In contrast, Apple’s new Macbook Pro models have changed little from previous offerings. The addition of a Touch Bar with fingerprint sensor is a nice idea, but compared to Microsoft’s innovations, Apple’s line-up already appears clunky and dated. This is quite a role reversal, given Microsoft’s reputation as a producer of bland yet functional software and hardware.
The news has left Apple fans wondering why Apple can’t simply build a more impressive Mac, after sticking to the same design for so many years. The answer is that the Mac’s importance to Apple is declining, as the company focuses on mobile devices like the iPhone and iPad.

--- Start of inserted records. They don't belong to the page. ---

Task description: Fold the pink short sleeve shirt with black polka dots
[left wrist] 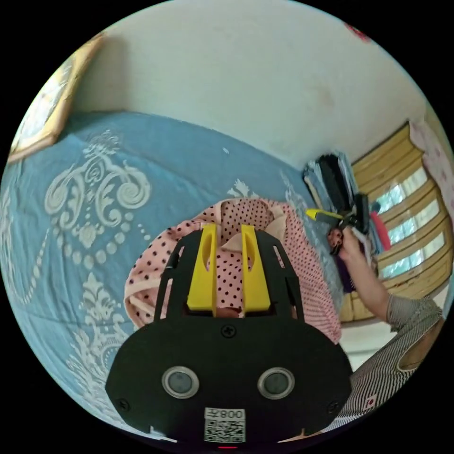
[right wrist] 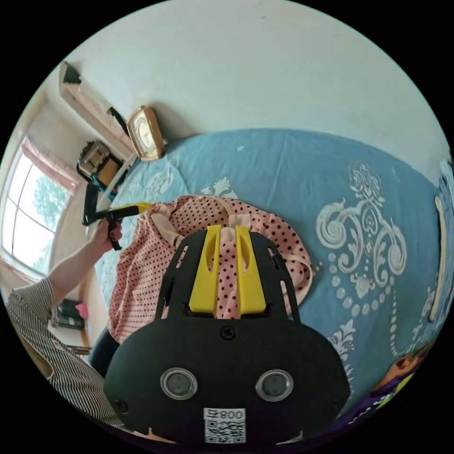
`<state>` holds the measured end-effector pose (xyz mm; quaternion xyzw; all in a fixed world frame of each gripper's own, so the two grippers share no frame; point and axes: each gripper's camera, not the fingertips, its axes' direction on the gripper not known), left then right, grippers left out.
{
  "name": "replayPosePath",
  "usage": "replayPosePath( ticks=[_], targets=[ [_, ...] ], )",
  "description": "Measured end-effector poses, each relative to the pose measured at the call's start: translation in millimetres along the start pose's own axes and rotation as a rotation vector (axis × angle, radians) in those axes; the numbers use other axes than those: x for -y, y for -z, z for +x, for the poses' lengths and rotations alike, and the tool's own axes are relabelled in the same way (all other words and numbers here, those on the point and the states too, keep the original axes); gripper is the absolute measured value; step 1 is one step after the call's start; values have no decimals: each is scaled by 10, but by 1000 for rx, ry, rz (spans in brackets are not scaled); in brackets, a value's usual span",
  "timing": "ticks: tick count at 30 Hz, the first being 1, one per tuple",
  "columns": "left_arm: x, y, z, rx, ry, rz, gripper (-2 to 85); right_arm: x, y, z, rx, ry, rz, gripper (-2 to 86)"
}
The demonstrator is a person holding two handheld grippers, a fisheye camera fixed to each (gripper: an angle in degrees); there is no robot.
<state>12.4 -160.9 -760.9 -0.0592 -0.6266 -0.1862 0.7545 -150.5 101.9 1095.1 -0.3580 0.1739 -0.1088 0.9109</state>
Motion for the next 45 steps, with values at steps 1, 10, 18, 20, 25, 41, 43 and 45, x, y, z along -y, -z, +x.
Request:
replayPosePath(
  ticks=[1,10,18,20,25,41,43,45],
  targets=[
    [95,-109,93,125,-32,-53,83,105,-115,-100,-50,30,-38,56],
    [269,-295,108,220,-92,-126,30,390,-693,-131,-143,62,-168,21],
    [219,24,-337,-73,109,82,16,401,-550,37,-12,29,-62,2],
    [225,53,-489,-134,178,126,17,439,-448,150,82,-12,9,1],
    [167,-117,-886,-220,340,124,30,495,-487,451,200,-135,36,3],
    [-1184,637,-1246,-92,383,154,86,-941,164,1139,-4,-262,-15,68],
    [-1199,526,-1164,-31,349,110,71,-1021,105,1114,-33,-267,-20,63],
    [-1171,508,-1122,42,376,92,28,-1056,100,1101,-86,-280,-6,38]
  ],
)
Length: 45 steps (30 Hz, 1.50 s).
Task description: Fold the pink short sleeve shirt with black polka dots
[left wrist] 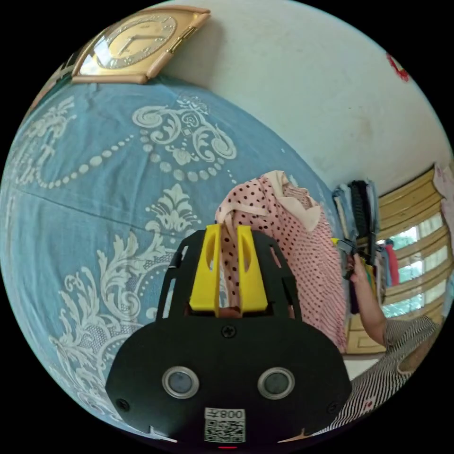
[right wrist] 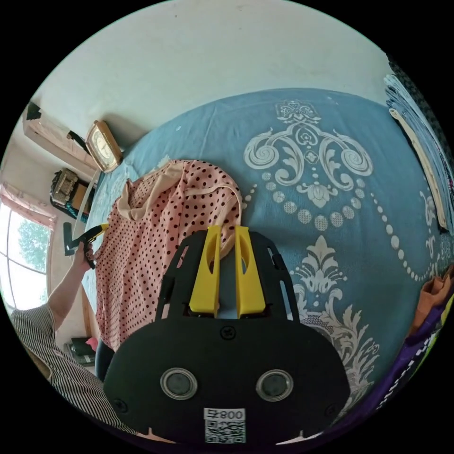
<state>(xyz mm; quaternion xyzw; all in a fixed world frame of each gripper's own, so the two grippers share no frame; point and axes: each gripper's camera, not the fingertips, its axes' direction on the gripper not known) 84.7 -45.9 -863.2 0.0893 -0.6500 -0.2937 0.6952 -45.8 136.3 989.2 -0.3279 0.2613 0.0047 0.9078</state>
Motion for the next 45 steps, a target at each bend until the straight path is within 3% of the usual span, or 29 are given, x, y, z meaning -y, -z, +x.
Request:
replayPosePath(
  ticks=[7,16,20,28,37,42,45],
  targets=[
    [128,350,-22,45,21,113,6,-16,201,117,-44,14,-9,5],
    [-265,394,-185,-46,90,122,52,-358,317,584,146,-167,52,20],
    [-637,438,-58,-112,63,72,76,-754,546,524,259,-125,101,54],
    [-967,285,181,-22,13,-59,38,-1102,295,105,135,-23,-42,39],
    [-967,356,232,7,12,-24,49,-1197,427,130,148,-55,-38,13],
    [-1000,525,338,-70,19,154,70,-1216,610,134,201,-131,105,20],
    [-837,430,656,-127,-101,131,73,-1162,747,37,201,-140,173,24]
  ],
)
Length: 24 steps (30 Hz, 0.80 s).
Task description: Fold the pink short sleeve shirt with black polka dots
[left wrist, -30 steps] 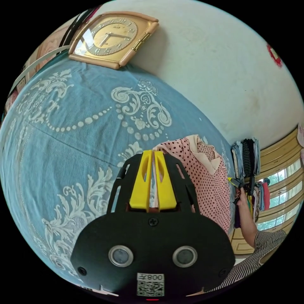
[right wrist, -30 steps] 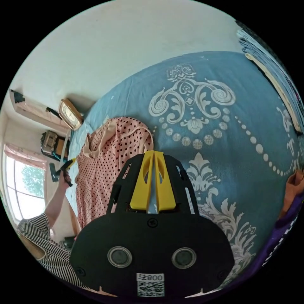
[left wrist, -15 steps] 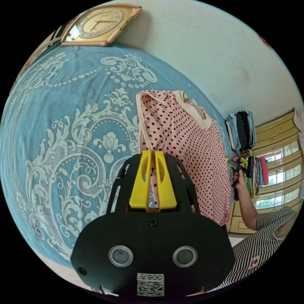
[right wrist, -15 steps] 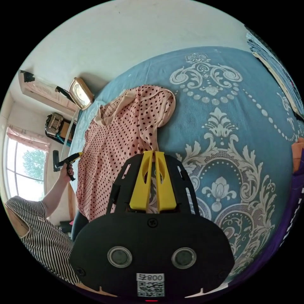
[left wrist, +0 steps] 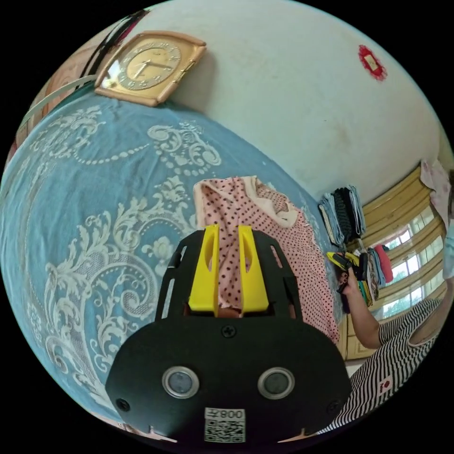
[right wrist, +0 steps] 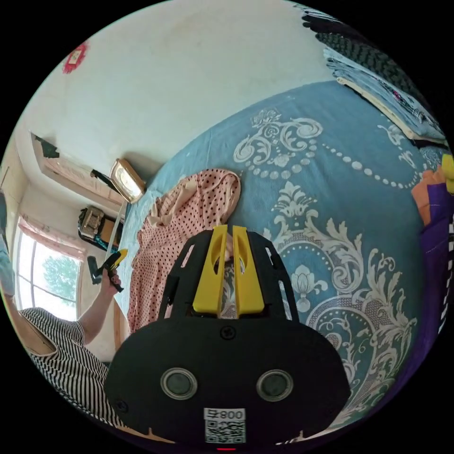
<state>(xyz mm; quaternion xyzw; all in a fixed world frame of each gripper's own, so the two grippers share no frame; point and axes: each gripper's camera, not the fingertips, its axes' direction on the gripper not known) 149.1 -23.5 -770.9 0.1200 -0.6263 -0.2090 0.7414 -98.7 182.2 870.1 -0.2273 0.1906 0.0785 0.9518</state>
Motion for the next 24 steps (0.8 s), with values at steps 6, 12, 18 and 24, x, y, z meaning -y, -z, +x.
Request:
replayPosePath(
  ticks=[6,12,18,24],
  targets=[
    [627,-743,756,-29,-335,-139,85,341,-254,-810,53,236,-31,43],
    [1025,-1417,1262,108,-580,-335,91,877,-1142,-1886,-55,594,-267,56],
    [1068,-1765,1419,135,-643,-455,75,1128,-1932,-2558,-286,861,-421,57],
    [1053,-1736,1420,90,-614,-391,29,1225,-2284,-2666,-286,887,-507,51]
  ],
)
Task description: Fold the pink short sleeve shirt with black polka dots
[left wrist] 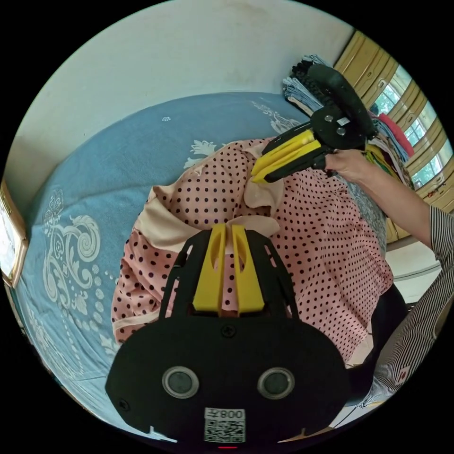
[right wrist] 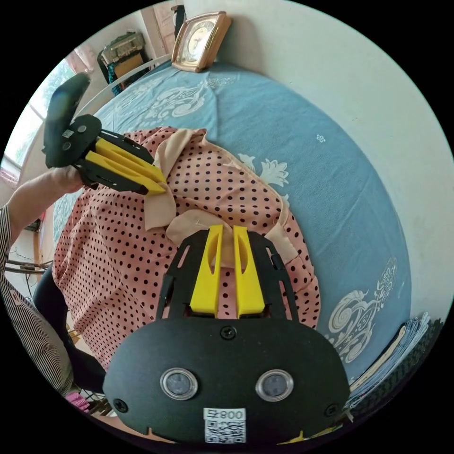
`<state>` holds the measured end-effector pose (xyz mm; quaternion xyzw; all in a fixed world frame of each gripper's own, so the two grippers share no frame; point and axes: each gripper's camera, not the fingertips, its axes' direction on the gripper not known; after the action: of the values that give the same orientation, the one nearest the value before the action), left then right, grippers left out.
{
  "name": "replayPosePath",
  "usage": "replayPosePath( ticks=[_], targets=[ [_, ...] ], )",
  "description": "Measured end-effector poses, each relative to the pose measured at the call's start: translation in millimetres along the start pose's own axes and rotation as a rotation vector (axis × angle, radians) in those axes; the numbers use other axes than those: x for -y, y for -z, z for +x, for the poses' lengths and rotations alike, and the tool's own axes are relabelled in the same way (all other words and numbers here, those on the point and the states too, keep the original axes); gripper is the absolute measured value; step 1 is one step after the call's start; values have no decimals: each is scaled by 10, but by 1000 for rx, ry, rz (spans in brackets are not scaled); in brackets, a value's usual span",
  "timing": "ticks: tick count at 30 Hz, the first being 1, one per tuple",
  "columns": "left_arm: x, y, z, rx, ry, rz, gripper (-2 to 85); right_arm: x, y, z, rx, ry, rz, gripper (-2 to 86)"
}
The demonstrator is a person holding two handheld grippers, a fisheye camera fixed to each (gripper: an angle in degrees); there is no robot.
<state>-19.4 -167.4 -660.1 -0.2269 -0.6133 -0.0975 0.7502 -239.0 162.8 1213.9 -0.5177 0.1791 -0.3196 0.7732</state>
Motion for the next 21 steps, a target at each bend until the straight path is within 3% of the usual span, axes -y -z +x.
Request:
replayPosePath(
  ticks=[6,15,21],
  targets=[
    [-205,268,55,-60,-34,202,21,76,31,19,12,17,32,20],
    [-421,169,-48,-121,-20,144,31,-194,357,200,144,-4,224,9],
    [-416,197,-181,-154,26,192,38,-764,570,540,478,-14,471,9]
  ],
)
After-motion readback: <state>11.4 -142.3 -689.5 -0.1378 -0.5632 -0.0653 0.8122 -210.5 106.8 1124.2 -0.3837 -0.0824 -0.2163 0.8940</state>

In 2015, the iPhone was the most profitable smartphone in the industry, driving massive sales across Apple’s growing services portfolio, including iCloud and Apple Music. And while Apple certainly has the funds to invest in its Mac business, creating a new device that rivals the Surface Studio, the problem is that this could confuse the market as customers ponder whether to choose an iPad Pro or a touchscreen Mac.
And when Apple inevitably moves into the virtual reality, augmented reality and audible computing markets, you can be sure that these new systems will be based around the iPhone and iPad, rather than the Mac.
For now, this presents an opportunity for Microsoft to corner the market on hybrid desktop machines, after losing out badly in the smartphone market. By the end of 2016, Windows-based smartphones will comprise only 1% of worldwide market share. With little hope of recapturing that sector, the Surface can help reposition Microsoft as a leading-edge producer of elegant and powerful high-end systems for businesses and consumers.
And even if those consumers don’t buy the Surface, it may get them looking at other Windows machines. The question is whether this will be sufficient to revitalise the Windows PC market, before Apple eventually decides to push forward with a revolutionary new Macbook.